» Task
Go through the listing below and state how many of its lines include "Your". Write only that number.

» Provided data
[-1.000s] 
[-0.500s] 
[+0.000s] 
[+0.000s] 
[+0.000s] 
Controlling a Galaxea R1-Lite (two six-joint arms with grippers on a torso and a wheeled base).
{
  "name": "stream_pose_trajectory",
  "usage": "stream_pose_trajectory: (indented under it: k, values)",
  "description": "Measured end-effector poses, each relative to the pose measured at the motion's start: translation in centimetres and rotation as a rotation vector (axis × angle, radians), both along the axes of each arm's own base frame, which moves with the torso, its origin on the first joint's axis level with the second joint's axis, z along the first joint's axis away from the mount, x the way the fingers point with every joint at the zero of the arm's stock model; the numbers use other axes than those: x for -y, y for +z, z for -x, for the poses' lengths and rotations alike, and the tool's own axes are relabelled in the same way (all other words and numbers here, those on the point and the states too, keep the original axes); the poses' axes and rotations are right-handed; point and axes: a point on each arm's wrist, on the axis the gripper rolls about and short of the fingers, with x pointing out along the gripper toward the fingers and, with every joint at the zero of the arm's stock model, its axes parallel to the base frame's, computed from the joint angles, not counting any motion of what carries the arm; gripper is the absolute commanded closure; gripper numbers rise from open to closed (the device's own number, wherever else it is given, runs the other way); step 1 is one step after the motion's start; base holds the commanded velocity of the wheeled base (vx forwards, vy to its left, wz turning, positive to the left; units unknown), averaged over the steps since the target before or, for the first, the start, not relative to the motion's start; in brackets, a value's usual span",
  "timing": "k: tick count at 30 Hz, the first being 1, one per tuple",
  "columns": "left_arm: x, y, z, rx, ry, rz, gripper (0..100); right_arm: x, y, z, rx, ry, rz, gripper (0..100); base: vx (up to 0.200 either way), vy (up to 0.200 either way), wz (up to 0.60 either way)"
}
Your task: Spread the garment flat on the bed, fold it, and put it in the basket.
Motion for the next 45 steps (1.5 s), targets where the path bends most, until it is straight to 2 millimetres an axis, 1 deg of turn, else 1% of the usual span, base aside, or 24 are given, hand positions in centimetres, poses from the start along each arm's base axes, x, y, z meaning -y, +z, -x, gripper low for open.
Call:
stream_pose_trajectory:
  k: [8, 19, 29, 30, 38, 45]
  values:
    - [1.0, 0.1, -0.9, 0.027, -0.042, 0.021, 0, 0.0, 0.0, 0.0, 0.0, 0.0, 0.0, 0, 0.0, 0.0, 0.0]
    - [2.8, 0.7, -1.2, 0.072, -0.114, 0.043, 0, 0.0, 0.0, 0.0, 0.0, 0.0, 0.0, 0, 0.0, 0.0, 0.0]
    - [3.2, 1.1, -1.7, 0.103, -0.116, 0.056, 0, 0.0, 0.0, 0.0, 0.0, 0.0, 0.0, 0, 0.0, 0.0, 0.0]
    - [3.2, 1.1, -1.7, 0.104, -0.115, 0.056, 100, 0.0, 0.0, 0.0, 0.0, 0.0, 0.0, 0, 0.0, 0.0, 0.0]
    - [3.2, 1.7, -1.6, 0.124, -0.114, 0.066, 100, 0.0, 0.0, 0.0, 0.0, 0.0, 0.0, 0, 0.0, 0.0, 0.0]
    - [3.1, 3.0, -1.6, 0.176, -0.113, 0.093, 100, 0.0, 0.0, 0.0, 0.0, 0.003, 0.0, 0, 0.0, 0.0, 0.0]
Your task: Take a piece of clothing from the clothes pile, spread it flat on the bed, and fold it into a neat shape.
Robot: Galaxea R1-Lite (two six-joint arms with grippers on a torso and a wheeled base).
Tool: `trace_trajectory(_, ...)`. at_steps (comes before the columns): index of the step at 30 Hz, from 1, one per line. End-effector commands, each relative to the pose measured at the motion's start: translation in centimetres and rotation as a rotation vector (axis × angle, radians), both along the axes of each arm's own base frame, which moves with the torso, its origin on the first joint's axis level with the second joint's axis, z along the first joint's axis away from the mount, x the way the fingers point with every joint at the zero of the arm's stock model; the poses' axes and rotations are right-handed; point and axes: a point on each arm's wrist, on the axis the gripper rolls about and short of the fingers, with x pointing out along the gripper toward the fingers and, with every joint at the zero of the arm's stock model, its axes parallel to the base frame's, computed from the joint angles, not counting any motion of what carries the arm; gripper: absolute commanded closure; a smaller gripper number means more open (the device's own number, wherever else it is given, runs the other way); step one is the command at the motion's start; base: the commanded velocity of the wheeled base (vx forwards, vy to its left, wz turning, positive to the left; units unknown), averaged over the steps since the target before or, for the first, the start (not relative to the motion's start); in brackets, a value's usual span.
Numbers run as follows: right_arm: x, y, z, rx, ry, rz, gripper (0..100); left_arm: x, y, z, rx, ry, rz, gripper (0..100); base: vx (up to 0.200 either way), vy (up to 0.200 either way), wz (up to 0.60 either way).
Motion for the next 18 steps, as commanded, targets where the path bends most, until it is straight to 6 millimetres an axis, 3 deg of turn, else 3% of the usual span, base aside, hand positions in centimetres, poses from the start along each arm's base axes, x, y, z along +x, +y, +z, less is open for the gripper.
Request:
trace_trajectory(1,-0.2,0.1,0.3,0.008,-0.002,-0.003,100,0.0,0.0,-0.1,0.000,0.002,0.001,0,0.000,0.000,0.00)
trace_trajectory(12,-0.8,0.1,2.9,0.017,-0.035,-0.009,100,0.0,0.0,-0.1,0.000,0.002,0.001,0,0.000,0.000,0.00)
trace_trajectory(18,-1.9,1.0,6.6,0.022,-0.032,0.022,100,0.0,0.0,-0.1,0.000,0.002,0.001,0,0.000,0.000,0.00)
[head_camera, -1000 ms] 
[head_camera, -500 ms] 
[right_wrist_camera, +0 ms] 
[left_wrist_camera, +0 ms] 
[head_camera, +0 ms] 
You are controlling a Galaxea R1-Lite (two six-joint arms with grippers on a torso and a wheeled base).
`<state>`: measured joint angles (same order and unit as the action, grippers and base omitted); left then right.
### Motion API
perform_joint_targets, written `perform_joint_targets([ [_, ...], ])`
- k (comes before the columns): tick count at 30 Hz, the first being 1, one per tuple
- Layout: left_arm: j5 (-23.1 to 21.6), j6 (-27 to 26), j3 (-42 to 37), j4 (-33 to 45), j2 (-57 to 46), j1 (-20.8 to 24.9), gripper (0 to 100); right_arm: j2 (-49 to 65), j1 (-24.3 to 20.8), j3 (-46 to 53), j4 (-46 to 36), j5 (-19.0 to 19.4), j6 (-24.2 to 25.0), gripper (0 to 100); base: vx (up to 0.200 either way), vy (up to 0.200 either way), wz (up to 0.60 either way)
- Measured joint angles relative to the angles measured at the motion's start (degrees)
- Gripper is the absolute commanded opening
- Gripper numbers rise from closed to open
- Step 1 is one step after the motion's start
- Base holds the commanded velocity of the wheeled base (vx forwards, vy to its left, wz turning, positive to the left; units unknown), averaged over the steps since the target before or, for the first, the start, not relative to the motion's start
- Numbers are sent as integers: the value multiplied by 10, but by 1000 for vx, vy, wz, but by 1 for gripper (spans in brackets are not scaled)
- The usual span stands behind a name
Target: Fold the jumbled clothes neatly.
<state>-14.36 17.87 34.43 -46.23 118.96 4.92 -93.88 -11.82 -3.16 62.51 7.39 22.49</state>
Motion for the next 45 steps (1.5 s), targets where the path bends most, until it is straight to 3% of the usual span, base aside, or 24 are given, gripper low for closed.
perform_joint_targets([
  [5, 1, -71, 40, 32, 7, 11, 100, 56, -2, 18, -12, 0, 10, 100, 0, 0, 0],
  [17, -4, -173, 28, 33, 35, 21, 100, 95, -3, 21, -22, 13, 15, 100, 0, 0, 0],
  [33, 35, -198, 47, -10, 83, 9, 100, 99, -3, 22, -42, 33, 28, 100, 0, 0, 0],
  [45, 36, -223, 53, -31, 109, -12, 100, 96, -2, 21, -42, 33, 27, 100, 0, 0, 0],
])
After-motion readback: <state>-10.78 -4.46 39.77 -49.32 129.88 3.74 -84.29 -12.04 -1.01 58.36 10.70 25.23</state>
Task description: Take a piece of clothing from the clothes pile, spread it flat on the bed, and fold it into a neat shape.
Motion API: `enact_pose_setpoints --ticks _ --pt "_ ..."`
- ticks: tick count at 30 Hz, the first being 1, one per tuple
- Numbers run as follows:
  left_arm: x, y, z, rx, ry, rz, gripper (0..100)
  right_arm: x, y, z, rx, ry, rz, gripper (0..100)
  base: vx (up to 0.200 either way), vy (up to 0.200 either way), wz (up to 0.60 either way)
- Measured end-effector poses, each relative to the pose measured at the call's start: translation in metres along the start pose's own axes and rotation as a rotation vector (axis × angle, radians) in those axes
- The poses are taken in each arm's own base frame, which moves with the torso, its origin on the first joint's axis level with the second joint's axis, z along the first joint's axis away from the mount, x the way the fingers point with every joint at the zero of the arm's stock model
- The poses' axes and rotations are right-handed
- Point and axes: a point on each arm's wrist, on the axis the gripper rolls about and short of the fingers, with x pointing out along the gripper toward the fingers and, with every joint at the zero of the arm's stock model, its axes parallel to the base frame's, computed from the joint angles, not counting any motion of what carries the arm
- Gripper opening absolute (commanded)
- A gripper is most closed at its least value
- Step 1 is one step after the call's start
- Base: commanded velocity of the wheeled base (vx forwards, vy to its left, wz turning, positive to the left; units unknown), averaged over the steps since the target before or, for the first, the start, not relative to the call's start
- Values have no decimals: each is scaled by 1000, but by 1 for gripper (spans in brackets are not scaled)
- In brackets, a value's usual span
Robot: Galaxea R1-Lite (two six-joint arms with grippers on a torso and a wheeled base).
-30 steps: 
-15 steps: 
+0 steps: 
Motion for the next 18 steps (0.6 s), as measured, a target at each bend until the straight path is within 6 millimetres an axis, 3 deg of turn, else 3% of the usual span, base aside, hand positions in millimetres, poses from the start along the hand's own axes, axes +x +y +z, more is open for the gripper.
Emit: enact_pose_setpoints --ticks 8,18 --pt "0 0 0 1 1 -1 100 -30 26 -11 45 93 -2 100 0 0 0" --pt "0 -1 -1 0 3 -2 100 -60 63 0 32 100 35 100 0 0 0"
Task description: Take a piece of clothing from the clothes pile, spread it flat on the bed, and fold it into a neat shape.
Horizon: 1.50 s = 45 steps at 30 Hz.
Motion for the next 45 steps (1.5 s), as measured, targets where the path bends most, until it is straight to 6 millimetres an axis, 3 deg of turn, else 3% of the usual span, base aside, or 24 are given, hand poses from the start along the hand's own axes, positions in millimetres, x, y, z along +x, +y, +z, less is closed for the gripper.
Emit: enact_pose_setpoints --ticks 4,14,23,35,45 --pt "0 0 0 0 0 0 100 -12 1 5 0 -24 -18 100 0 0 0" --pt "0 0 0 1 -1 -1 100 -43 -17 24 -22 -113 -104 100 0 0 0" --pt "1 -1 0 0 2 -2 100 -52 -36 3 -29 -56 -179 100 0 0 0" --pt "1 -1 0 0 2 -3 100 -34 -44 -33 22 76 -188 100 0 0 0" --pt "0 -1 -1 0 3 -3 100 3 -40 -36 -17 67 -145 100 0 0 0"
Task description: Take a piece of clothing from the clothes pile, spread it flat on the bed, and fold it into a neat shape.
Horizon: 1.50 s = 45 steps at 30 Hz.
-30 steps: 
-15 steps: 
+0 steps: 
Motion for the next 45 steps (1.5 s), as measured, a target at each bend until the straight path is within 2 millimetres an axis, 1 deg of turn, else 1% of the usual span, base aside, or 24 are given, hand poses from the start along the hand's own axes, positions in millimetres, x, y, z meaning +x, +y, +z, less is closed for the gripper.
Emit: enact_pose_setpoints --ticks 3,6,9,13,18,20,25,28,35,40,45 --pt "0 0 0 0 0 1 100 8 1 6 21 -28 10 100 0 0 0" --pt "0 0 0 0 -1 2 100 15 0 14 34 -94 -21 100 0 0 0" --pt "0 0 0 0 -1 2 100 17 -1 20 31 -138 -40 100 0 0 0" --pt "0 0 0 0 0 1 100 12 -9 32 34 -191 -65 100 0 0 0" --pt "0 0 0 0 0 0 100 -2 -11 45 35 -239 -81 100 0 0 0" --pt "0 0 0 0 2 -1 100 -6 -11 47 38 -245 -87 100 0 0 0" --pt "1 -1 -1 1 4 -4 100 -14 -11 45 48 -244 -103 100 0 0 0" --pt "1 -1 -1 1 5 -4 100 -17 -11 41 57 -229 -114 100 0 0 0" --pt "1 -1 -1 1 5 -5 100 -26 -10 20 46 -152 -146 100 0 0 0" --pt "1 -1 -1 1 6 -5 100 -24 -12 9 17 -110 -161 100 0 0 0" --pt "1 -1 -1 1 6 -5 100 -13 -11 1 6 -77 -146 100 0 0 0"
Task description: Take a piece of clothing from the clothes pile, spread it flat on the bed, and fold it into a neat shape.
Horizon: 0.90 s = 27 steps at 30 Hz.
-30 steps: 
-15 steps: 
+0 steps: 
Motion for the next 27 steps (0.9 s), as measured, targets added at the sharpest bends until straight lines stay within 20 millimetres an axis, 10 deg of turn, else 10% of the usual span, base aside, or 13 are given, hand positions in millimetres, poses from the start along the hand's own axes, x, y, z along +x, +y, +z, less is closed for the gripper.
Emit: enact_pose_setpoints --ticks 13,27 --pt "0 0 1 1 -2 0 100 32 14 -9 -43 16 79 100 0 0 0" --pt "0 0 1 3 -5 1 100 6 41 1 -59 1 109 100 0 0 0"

» The answer
2